§ Exercise:
Whenever an image turns up, omit it and return the remaining data exactly.

§ Data segment:
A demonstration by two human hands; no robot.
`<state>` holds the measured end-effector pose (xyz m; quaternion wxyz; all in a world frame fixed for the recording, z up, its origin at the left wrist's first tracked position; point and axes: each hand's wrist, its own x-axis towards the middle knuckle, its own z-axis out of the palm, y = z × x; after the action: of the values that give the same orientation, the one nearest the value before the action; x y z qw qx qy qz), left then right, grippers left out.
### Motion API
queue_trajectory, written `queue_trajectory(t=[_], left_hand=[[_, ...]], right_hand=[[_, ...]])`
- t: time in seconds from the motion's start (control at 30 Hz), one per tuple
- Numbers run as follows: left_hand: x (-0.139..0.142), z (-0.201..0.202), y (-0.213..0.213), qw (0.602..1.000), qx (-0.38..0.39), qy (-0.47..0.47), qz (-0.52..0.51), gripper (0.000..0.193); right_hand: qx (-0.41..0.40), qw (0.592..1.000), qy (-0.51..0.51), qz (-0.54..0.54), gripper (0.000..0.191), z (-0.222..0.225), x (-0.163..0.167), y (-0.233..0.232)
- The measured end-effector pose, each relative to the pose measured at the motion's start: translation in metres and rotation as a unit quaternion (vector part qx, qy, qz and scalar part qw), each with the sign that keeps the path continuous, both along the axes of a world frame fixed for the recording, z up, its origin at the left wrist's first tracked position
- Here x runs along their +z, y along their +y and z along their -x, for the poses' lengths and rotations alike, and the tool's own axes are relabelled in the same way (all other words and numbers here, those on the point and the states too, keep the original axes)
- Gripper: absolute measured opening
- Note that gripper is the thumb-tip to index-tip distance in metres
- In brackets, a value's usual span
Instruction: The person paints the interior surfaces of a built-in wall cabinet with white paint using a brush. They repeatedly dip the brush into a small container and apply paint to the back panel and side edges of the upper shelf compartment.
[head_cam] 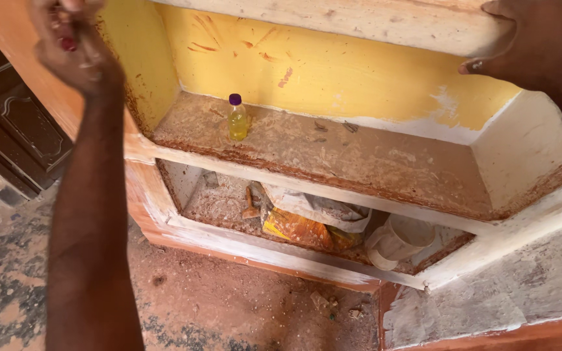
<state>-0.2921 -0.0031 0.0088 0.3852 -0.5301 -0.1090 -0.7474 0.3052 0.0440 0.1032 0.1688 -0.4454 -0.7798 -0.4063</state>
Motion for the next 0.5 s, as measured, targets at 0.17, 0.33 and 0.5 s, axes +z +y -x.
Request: queue_trajectory(t=[0.17, 0.33, 0.5], left_hand=[[-0.017, -0.059, 0.024, 0.993, -0.051, 0.005, 0.103, 0.088], [-0.03, -0.116, 0.034, 0.986, -0.059, 0.097, 0.122, 0.041], [-0.044, -0.136, 0.006, 0.959, -0.213, 0.129, 0.133, 0.026]], right_hand=[[0.003, 1.0, 0.001, 0.0, 0.093, -0.002, 0.0, 0.002], [0.003, 1.0, 0.007, 0.005, 0.092, -0.004, 0.0, 0.006], [0.009, 1.0, 0.0, -0.017, 0.091, -0.007, -0.003, 0.012]])
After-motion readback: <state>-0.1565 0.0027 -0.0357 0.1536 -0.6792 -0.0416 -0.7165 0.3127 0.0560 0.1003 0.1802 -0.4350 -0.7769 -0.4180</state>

§ Expected output:
A demonstration by two human hands; no robot.
`<state>` holds the measured end-effector pose (xyz m; quaternion wxyz; all in a world frame fixed for the recording, z up, its origin at the left wrist's first tracked position; point and axes: each hand's wrist, its own x-axis towards the middle knuckle, its own z-axis out of the palm, y = z × x; after the action: of the values that give the same orientation, the one nearest the value before the action; x y z qw qx qy qz), left then right, grippers left out.
### Motion API
queue_trajectory, written `queue_trajectory(t=[_], left_hand=[[_, ...]], right_hand=[[_, ...]])`
- t: time in seconds from the motion's start (control at 30 Hz), one per tuple
- Numbers run as follows: left_hand: x (-0.139..0.142), z (-0.201..0.202), y (-0.213..0.213), qw (0.602..1.000), qx (-0.38..0.39), qy (-0.47..0.47), qz (-0.52..0.51), gripper (0.000..0.193); right_hand: qx (-0.41..0.40), qw (0.592..1.000), qy (-0.51..0.51), qz (-0.54..0.54), gripper (0.000..0.191), z (-0.222..0.225), x (-0.163..0.167), y (-0.233..0.232)
- The measured end-effector pose, each relative to the pose measured at the motion's start: translation in metres and rotation as a unit quaternion (vector part qx, qy, qz and scalar part qw), each with the sign that keeps the path continuous, both along the axes of a world frame fixed for the recording, z up, its origin at the left wrist's first tracked position
- Here x runs along their +z, y along their +y and z along their -x, for the poses' lengths and rotations alike, and the tool's own axes are relabelled in the same way (all other words and numbers here, those on the point and the states too, keep the original axes)
- Gripper: absolute measured opening
- Note that gripper is the thumb-tip to index-tip distance in metres
- In brackets, a value's usual span
Instruction: The person paints the interior surfaces of a built-in wall cabinet with white paint using a brush. They repeatedly dip the brush into a small container and apply paint to the back panel and side edges of the upper shelf compartment.
[head_cam] 
<state>-0.2921 -0.0031 0.0088 0.3852 -0.5301 -0.1090 -0.7474 0.3052 0.0440 0.1032 0.1688 -0.4454 -0.7798 -0.4063</state>
Motion for the next 0.5 s, as measured, targets at 0.17, 0.33 and 0.5 s, axes +z +y -x.
Request: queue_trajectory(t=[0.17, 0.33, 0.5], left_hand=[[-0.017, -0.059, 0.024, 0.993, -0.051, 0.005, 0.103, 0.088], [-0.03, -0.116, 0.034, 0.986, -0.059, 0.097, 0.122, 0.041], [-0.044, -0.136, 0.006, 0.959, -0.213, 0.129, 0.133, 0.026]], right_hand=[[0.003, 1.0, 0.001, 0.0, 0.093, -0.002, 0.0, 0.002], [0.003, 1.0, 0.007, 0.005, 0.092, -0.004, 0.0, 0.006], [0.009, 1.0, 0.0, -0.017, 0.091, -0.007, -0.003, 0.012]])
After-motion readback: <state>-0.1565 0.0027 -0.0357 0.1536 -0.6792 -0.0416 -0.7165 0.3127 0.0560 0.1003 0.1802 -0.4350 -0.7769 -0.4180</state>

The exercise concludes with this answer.